L'enquête se concentre sur des images diffusées en août 2024 qui semblaient montrer des réservistes de Tsahal maltraitant un détenu palestinien à Sde Teiman. La vidéo, qui a suscité l'indignation internationale, a été révélée plus tard comme provenant de l'ancien avocat général militaire Yifat Tomer-Yerushalmi, qui a admis en octobre 2025 avoir autorisé sa libération. La fuite aurait été destinée à renforcer la crédibilité de l'enquête sur les abus présumés.

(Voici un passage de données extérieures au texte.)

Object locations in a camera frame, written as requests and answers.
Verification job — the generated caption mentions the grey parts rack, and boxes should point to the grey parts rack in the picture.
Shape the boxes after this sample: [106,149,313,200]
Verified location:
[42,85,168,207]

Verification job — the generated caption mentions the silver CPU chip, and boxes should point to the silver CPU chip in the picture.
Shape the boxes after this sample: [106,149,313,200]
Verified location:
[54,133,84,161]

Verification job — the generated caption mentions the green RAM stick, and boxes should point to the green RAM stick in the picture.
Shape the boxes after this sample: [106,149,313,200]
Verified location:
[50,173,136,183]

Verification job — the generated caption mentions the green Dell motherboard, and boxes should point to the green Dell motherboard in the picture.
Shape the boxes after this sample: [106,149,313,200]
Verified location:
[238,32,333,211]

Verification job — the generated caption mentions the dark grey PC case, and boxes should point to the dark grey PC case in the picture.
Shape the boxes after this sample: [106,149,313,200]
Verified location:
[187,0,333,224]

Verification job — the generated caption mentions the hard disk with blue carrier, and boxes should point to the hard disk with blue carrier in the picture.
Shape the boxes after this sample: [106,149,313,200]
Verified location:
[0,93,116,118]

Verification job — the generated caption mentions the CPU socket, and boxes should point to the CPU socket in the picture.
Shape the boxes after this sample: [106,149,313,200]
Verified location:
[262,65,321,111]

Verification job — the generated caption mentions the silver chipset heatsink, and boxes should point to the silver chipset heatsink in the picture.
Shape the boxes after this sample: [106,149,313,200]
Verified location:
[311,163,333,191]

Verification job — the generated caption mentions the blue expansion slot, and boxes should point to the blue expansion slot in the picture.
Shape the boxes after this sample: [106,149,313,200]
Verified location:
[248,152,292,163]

La Haute Cour a rejeté les efforts de l'organisation de familles endeuillées Bacharnu B'Haim et de deux pères endeuillés pour empêcher Aisman de diriger l'enquête. Ces groupes avaient cherché à exclure les procureurs de l'État, arguant que l'affaire devrait être supervisée par une entité indépendante. Leur pétition visait à retarder l'implication de l'accusation et à permettre au ministre de la Justice Yariv Levin plus de temps pour nommer un superviseur externe. Cependant, le tribunal n'a trouvé aucun motif de renverser l'avis mis à jour du conseiller juridique du ministère de la Justice, Yael Kotik, qui a déterminé qu'Aisman n'était plus interdit de participer à l'affaire criminelle.

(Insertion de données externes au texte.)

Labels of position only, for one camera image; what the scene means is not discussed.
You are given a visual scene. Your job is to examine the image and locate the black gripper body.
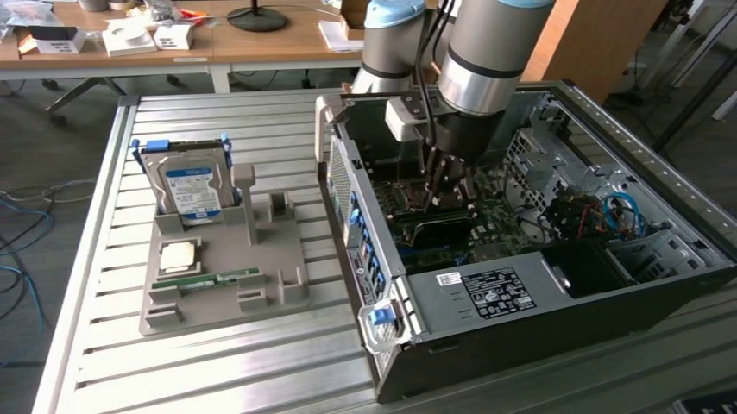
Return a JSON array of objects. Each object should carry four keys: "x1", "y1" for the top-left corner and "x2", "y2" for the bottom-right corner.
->
[{"x1": 429, "y1": 110, "x2": 504, "y2": 166}]

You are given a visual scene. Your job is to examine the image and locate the green motherboard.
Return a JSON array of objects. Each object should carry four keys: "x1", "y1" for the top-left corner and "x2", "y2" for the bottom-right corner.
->
[{"x1": 371, "y1": 172, "x2": 548, "y2": 277}]

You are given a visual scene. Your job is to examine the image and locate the perforated metal disk bay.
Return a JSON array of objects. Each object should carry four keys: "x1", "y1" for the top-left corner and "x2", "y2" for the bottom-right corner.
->
[{"x1": 503, "y1": 124, "x2": 586, "y2": 216}]

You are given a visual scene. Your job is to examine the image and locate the silver chipset heatsink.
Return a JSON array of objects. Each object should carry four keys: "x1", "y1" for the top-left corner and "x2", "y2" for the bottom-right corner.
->
[{"x1": 473, "y1": 244, "x2": 511, "y2": 263}]

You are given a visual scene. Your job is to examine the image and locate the blue expansion slot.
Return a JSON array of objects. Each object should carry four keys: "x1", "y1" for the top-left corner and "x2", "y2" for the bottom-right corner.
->
[{"x1": 400, "y1": 244, "x2": 464, "y2": 266}]

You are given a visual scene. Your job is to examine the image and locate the grey power supply unit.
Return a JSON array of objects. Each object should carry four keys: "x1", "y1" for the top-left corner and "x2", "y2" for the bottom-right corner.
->
[{"x1": 405, "y1": 253, "x2": 571, "y2": 336}]

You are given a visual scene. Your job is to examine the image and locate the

Le conflit sur la surveillance juridique a été profondément enchevêtré avec des tensions plus larges entre le ministère de la Justice et le bureau du procureur de l'État.
L'enquête, qui s'est étendue sur près de deux ans, a fait face à de nombreux défis. La police a rapporté en février que son travail d'enquête était terminé, bien que le tribunal ait supposé pour des raisons procédurales que la conclusion formelle n'était pas encore arrivée. Les enquêteurs ont mené des entretiens approfondis, fouillé des locaux et arrêté deux suspects tout en plaçant cinq autres sous garde.

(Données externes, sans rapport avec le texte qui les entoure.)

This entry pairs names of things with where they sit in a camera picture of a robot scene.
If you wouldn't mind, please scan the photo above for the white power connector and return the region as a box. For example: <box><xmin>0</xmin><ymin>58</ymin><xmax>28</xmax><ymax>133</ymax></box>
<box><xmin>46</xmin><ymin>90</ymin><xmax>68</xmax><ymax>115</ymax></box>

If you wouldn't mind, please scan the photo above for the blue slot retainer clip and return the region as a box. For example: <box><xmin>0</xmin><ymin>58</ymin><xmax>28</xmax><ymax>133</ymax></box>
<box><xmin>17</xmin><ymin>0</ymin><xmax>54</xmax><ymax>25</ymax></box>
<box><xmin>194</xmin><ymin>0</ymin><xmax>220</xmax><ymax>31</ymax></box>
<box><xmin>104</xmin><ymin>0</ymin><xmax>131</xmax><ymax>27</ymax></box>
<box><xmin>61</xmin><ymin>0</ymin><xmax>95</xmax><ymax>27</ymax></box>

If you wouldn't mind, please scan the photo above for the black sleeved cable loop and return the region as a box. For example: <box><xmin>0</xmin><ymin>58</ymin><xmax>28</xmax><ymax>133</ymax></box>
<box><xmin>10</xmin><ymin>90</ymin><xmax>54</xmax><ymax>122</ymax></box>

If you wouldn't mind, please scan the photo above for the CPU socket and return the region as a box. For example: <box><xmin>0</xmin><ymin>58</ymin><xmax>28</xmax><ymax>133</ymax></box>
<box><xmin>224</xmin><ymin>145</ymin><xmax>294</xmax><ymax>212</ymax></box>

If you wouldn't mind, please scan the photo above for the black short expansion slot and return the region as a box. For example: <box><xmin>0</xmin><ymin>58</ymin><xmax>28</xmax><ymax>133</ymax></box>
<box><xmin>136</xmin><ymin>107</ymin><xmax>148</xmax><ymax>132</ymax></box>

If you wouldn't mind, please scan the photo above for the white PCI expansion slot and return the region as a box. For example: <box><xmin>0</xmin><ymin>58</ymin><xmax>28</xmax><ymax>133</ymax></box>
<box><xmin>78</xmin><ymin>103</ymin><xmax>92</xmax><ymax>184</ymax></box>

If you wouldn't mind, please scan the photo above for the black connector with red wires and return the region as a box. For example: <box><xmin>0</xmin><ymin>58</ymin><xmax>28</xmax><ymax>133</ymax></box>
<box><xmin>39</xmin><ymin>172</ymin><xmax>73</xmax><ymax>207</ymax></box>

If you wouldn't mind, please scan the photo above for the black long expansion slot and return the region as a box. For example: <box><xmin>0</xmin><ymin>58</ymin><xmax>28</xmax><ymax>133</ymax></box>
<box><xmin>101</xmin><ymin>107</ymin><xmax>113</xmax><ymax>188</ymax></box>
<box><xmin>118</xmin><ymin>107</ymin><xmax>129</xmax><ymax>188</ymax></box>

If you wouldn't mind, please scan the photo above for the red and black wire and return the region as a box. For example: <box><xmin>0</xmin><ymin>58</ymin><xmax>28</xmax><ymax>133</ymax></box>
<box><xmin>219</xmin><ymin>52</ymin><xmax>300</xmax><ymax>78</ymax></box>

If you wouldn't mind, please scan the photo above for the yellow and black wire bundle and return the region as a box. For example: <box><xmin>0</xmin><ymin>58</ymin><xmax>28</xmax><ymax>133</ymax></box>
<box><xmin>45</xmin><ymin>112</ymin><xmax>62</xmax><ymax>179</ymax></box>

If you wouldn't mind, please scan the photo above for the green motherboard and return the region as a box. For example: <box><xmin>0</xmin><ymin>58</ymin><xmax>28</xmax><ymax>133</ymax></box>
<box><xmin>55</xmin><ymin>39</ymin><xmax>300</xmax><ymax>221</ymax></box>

Elle a conclu qu'Aisman n'avait pas participé aux événements en cours d'examen et n'aurait pas besoin de témoigner, malgré sa participation à une réunion de janvier 2025. Suite à cela, les documents ont été transférés à Aisman, qui a réuni une équipe de poursuites composée de deux de ses adjoints pour évaluer le dossier et évaluer si de nouvelles mesures étaient justifiées. L'équipe déterminera maintenant si des accusations doivent être portées contre des personnes impliquées dans la fuite et la dissimulation ultérieure, y compris potentiellement Tomer-Yerushalmi et d'autres hauts procureurs militaires.
Pendant ce temps, la situation reflète des conflits institutionnels plus profonds au sein du système judiciaire israélien. Le ministre de la Justice Levin a eu du mal à nommer un superviseur indépendant pour l'affaire, deux candidats précédents, le commissaire aux plaintes judiciaires Asher Kula et le juge à la retraite Yosef Ben-Hamo, ayant été rejetés pour avoir manqué aux critères d'éligibilité.